> **EXERCISE REQUIREMENTS**
Before copying, set the pictures aside; then repeat every line below verbatim.

> **PROVIDED DATA**
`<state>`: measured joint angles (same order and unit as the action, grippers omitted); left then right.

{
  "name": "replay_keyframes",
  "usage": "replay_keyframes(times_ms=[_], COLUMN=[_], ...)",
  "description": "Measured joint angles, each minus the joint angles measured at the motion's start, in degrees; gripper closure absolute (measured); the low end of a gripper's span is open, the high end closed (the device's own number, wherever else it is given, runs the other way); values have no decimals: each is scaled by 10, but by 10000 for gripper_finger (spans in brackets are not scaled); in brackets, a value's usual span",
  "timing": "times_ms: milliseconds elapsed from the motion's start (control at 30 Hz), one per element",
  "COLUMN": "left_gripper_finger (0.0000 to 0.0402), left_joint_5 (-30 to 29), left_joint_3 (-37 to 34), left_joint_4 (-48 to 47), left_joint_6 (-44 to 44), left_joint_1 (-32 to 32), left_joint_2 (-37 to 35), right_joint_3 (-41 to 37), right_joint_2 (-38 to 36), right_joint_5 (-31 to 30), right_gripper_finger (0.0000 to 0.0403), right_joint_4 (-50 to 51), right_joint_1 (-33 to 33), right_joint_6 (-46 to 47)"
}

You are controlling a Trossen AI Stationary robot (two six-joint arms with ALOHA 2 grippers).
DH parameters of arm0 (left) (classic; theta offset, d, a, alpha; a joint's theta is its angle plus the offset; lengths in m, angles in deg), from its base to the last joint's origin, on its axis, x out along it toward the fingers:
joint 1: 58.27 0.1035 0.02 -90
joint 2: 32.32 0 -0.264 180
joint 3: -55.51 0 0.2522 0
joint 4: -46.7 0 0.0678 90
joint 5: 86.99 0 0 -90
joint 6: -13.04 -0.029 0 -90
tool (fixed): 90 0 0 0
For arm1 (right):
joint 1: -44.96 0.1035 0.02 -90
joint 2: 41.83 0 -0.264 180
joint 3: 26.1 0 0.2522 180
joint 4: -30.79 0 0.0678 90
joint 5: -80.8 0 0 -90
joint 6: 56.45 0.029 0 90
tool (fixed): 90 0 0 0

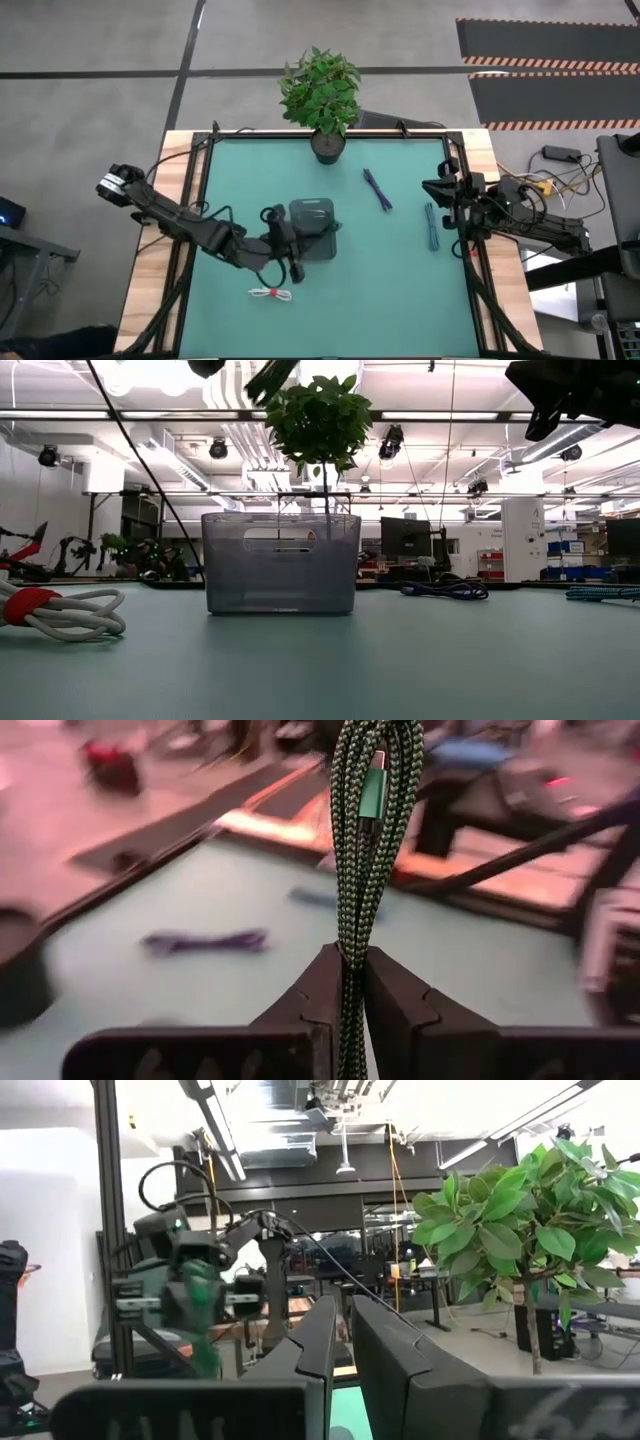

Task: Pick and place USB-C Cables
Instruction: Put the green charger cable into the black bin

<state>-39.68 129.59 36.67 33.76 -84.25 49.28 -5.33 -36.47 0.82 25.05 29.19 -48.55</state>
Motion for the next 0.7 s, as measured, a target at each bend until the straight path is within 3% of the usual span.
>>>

> **OUTPUT BELOW**
`<state>`: measured joint angles (same order and unit as the action, grippers omitted); left then right.

{
  "name": "replay_keyframes",
  "usage": "replay_keyframes(times_ms=[_], COLUMN=[_], ...)",
  "description": "Measured joint angles, each minus the joint angles measured at the motion's start, in degrees; gripper closure absolute (measured); the low end of a gripper's span is open, the high end closed (the device's own number, wherever else it is given, runs the other way); values have no decimals: each is scaled by 10, but by 10000 for gripper_finger (spans in brackets are not scaled); in brackets, a value's usual span",
  "timing": "times_ms: milliseconds elapsed from the motion's start (control at 30 Hz), one per element",
  "COLUMN": "left_gripper_finger (0.0000 to 0.0402), left_joint_5 (-30 to 29), left_joint_3 (-37 to 34), left_joint_4 (-48 to 47), left_joint_6 (-44 to 44), left_joint_1 (-32 to 32), left_joint_2 (-37 to 35), right_joint_3 (-41 to 37), right_joint_2 (-38 to 36), right_joint_5 (-31 to 30), right_gripper_finger (0.0000 to 0.0403), right_joint_4 (-50 to 51), right_joint_1 (-33 to 33), right_joint_6 (-46 to 47)"
}

You are controlling a Trossen AI Stationary robot (two six-joint arms with ALOHA 2 grippers).
DH parameters of arm0 (left) (classic; theta offset, d, a, alpha; a joint's theta is its angle plus the offset; lengths in m, angles in deg), from its base to the last joint's origin, on its axis, x out along it toward the fingers:
joint 1: 58.27 0.1035 0.02 -90
joint 2: 32.32 0 -0.264 180
joint 3: -55.51 0 0.2522 0
joint 4: -46.7 0 0.0678 90
joint 5: 86.99 0 0 -90
joint 6: -13.04 -0.029 0 -90
tool (fixed): 90 0 0 0
For arm1 (right):
joint 1: -44.96 0.1035 0.02 -90
joint 2: 41.83 0 -0.264 180
joint 3: 26.1 0 0.2522 180
joint 4: -30.79 0 0.0678 90
joint 5: -80.8 0 0 -90
joint 6: 56.45 0.029 0 90
tool (fixed): 90 0 0 0


Task: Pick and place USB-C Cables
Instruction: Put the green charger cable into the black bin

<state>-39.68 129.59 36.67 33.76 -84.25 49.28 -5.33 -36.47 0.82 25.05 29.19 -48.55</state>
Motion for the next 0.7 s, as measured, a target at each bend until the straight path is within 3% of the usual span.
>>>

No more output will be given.